I am trying to use HtmlUnit to scrape scores off the BBC Sports website http://www.bbc.co.uk/sport/football/live-scores
The page loads on Premier League, then there is a dropdown to select other leagues and then click the 'Update' button to update the page (presumably via ajax).
This code works fine to get the updated scores:
long startTime = System.currentTimeMillis();
String titleBar = getTitleBar(page);
HtmlOption option = ukGroupDropdown.getOptionByValue(competition);
ukGroupDropdown.setSelectedAttribute(option, true);
HtmlButton updateButton = (HtmlButton)page.getElementById("filter-nav-submit");
Thread.sleep(1000); // WHY???????
HtmlPage newPage = updateButton.click();
while(titleBar.equals(getTitleBar(newPage))) {
Thread.sleep(100);
}
System.out.println("Took " + (System.currentTimeMillis() - startTime));
return getMatches(newPage);
But if I take out the Thread.sleep 'before' clicking on the update button, the 'newPage' is never updated.

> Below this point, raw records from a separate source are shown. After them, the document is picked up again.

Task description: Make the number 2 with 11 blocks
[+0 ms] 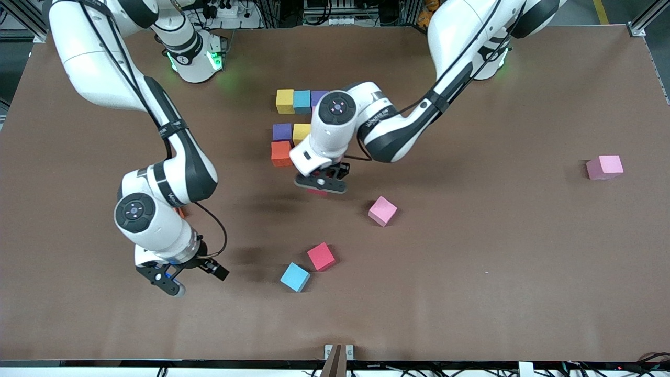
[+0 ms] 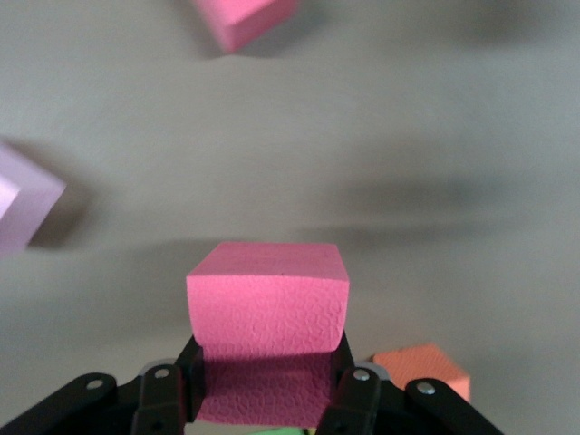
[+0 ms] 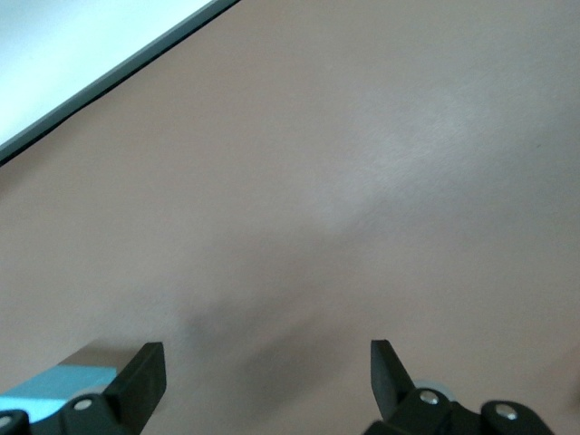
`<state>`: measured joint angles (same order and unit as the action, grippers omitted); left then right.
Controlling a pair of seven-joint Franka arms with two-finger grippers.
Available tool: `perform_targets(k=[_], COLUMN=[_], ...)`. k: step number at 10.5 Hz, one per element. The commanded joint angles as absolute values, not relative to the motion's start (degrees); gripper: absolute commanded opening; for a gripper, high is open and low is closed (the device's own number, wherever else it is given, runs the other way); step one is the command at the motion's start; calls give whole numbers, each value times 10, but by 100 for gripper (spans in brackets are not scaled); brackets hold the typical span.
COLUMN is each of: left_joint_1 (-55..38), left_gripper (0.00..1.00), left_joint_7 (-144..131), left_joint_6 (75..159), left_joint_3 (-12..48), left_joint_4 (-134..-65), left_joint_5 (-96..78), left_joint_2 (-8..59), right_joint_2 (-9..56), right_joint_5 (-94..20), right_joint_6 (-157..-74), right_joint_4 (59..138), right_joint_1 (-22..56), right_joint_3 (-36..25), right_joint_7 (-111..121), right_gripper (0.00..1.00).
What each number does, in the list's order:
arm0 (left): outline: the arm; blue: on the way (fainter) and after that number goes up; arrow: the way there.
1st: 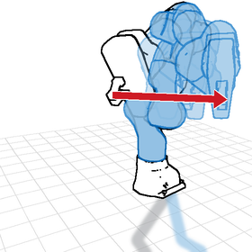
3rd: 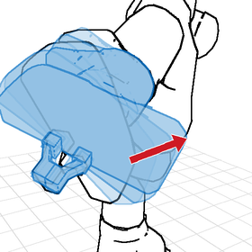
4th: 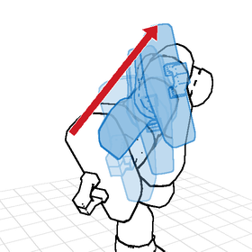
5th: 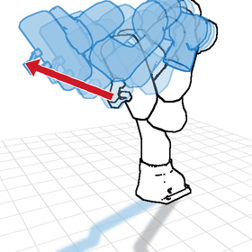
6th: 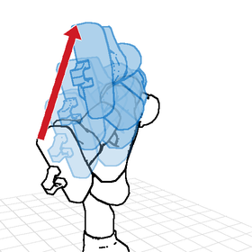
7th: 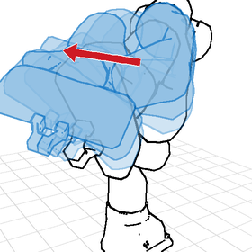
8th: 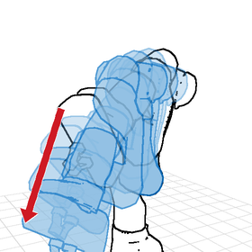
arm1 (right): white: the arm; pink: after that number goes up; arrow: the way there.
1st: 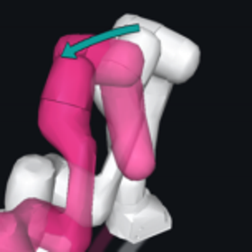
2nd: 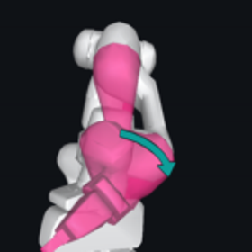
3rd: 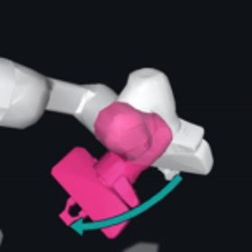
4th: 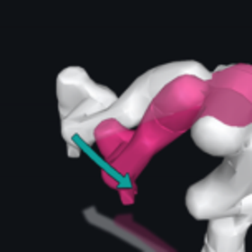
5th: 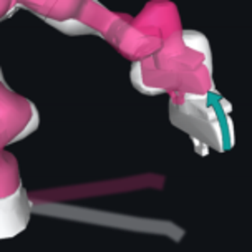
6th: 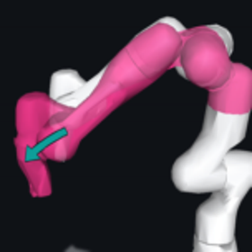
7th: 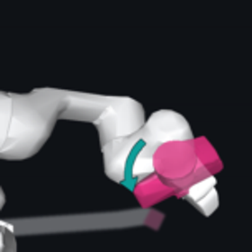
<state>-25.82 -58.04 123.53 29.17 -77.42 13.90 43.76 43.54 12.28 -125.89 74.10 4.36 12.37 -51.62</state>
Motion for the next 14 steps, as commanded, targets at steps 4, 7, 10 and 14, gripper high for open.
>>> perform_targets(k=[4,7,10,14], left_joint_1=[-267,-314,-368,-374], left_gripper=[0,0,0,0], left_joint_7=[-843,-821,-818,-763], left_joint_6=[1230,1236,1249,1224], left_joint_3=[290,286,255,222], left_joint_4=[-766,-750,-724,-732], left_joint_5=[127,144,144,143], left_joint_2=[445,452,471,483], right_joint_2=[432,432,432,432], right_joint_5=[123,123,123,123], right_joint_6=[-1186,-1182,-1182,-1182], right_joint_4=[733,736,735,735], right_joint_1=[-20,-29,-31,-30], right_joint_3=[133,133,133,133], right_joint_7=[-432,-410,-409,-412], right_gripper=[100,100,100,100])
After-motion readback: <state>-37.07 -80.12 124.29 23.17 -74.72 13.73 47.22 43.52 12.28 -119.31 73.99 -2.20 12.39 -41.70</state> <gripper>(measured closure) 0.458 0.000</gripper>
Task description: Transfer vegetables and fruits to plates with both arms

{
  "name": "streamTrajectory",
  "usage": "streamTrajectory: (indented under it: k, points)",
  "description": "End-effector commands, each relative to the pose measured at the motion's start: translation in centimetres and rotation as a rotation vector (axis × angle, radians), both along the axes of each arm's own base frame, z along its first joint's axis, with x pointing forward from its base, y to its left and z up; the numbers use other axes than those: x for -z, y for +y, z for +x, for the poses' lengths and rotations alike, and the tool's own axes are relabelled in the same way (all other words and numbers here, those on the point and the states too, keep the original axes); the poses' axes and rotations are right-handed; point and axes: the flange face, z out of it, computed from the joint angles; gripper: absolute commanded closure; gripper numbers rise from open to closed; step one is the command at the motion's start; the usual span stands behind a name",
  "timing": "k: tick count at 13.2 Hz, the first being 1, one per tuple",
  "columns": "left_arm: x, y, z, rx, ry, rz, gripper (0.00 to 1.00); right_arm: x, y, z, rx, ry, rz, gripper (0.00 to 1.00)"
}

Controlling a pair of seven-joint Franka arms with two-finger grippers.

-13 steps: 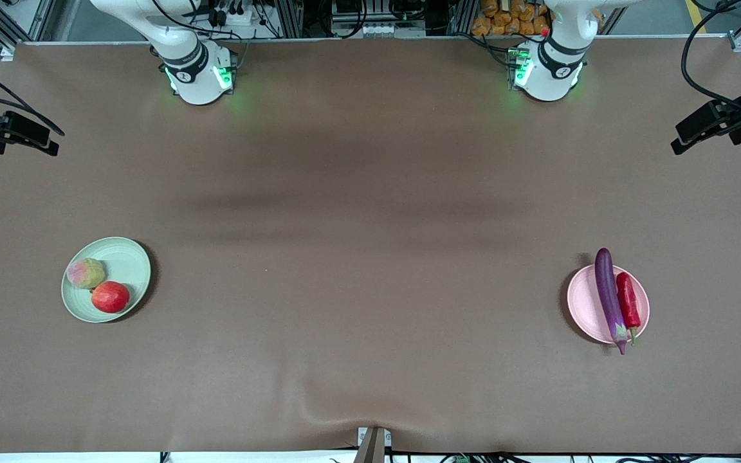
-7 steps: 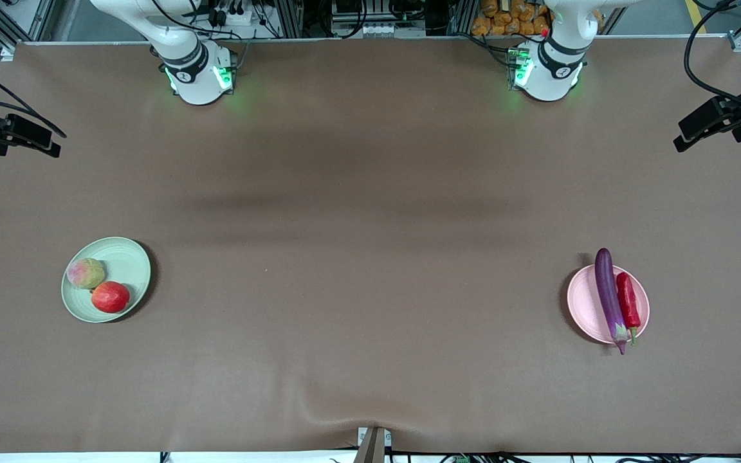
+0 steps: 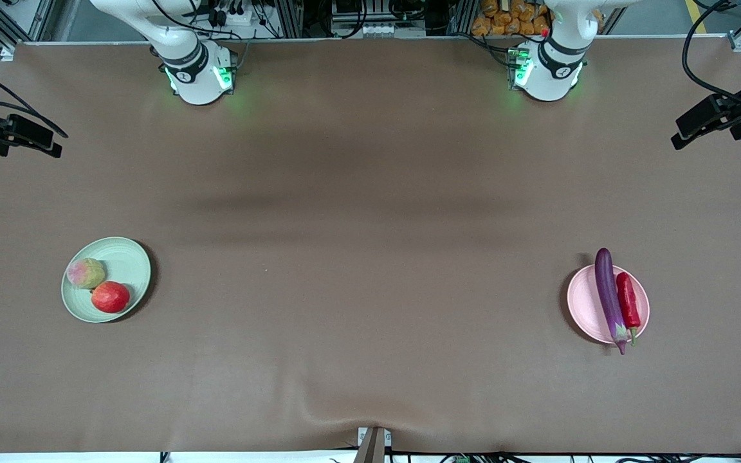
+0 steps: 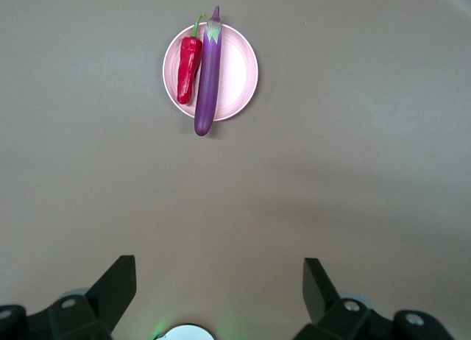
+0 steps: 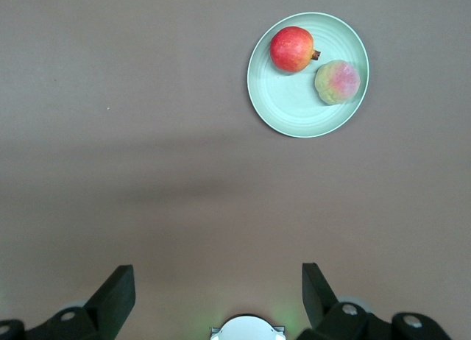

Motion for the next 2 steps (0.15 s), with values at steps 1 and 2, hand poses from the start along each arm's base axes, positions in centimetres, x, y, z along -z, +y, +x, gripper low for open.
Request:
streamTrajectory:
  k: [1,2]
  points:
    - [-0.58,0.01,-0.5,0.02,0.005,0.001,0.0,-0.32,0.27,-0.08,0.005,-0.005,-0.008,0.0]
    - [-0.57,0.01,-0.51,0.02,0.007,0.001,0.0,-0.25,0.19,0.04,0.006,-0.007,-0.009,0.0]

Why could this be? And is there a more robust way (like the titleBar loop that just gets the text from the title bar eg "Barclays Premier League" etc).
Maybe the line:
ukGroupDropdown.setSelectedAttribute(option, true);
Is performing an asynchronous (AJAX) call and the
updateButton.click();
line needs to wait for the former to finish.
For example, the button could be disabled but when selecting an item it might get enabled.